I suspect a lot of people were humming Jerry Lee Lewis’ “Whole Lot of Shakin’ Going On” or Elvis Presley’s “All Shook Up” yesterday when an earthquake centered 40 miles northwest of Richmond rattled its way up and down the East Coast.
A spire fell off the National Cathedral in Washington, D.C., more than 100 miles away, and people panicked in the streets. The scene was quieter here in Buies Creek, at least 200 miles south of the epicenter, but even so the floor moved in my third floor office, a glass globe on my desk shook in its cradle, and leaves on my plants moved as if a breeze was blowing.
I had a class about half an hour after the quake rumbled through, and couldn’t resist beginning the class by playing Carole King’s “I Feel the Earth Move Under My Feet.” The metaphor didn’t apply, but it was fun nonetheless.
Listening to the radio on the way home, NPR reporters interviewed a geologist who explained that the crystalline rock formations along the East Coast transmit temblors for long distances, while the softer clay above the rocky layer amplifies the vibrations.
It was a timely reminder, I think, that our planet, despite its massive size, is all connected. An earthquake in Virginia is felt several states away. A volcano in Iceland disrupts air traffic all over Europe. Air pollution spewed out in China or India or the U.S. heats up the atmosphere and speeds the melting of ice sheets in the Arctic, which will raise ocean levels on every seacoast in the world.

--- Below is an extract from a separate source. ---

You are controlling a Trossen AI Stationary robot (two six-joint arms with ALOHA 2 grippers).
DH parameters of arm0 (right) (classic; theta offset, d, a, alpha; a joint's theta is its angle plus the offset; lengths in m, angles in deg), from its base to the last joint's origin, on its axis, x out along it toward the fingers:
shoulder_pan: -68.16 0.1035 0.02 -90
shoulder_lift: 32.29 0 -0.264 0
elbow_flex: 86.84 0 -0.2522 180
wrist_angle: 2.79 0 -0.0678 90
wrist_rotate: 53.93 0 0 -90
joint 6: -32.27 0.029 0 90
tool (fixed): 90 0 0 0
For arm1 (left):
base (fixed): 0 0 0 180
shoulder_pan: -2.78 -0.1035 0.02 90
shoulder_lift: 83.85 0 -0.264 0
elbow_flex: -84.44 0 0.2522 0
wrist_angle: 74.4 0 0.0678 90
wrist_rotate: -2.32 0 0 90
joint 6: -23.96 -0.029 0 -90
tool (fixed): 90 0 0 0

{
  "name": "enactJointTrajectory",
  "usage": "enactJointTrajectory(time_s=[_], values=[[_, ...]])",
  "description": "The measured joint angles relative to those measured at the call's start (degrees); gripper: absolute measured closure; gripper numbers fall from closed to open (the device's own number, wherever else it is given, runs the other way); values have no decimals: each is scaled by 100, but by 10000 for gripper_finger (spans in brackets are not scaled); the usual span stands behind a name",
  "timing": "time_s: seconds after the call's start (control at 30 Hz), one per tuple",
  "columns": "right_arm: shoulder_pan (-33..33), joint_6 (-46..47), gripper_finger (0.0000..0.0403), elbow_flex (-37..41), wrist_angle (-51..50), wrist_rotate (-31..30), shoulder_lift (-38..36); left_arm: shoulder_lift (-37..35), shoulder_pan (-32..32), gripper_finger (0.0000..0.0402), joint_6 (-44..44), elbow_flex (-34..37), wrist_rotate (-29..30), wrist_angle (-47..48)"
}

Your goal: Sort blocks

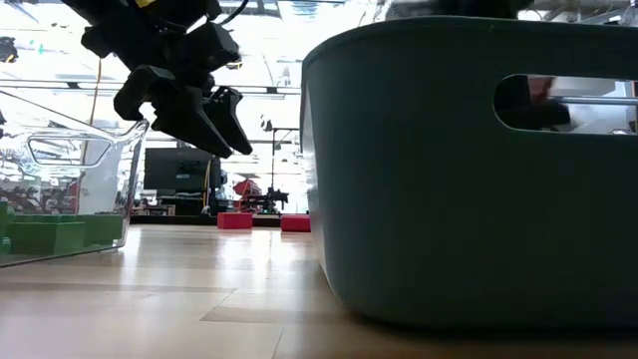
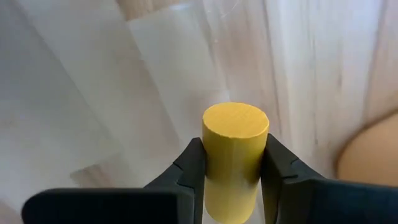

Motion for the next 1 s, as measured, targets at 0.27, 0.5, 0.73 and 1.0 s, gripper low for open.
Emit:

We can’t do much — read anything — to prevent earthquakes or volcanoes: the plate tectonics that continue to shape the earth’s surface are way beyond human control. We can, however, treat the environment we have more kindly, ignore the natterings of naysayers, and take seriously the threat of human-induced climate change.
We can, and we should — or there’ll be a whole lotta meltin’ going on.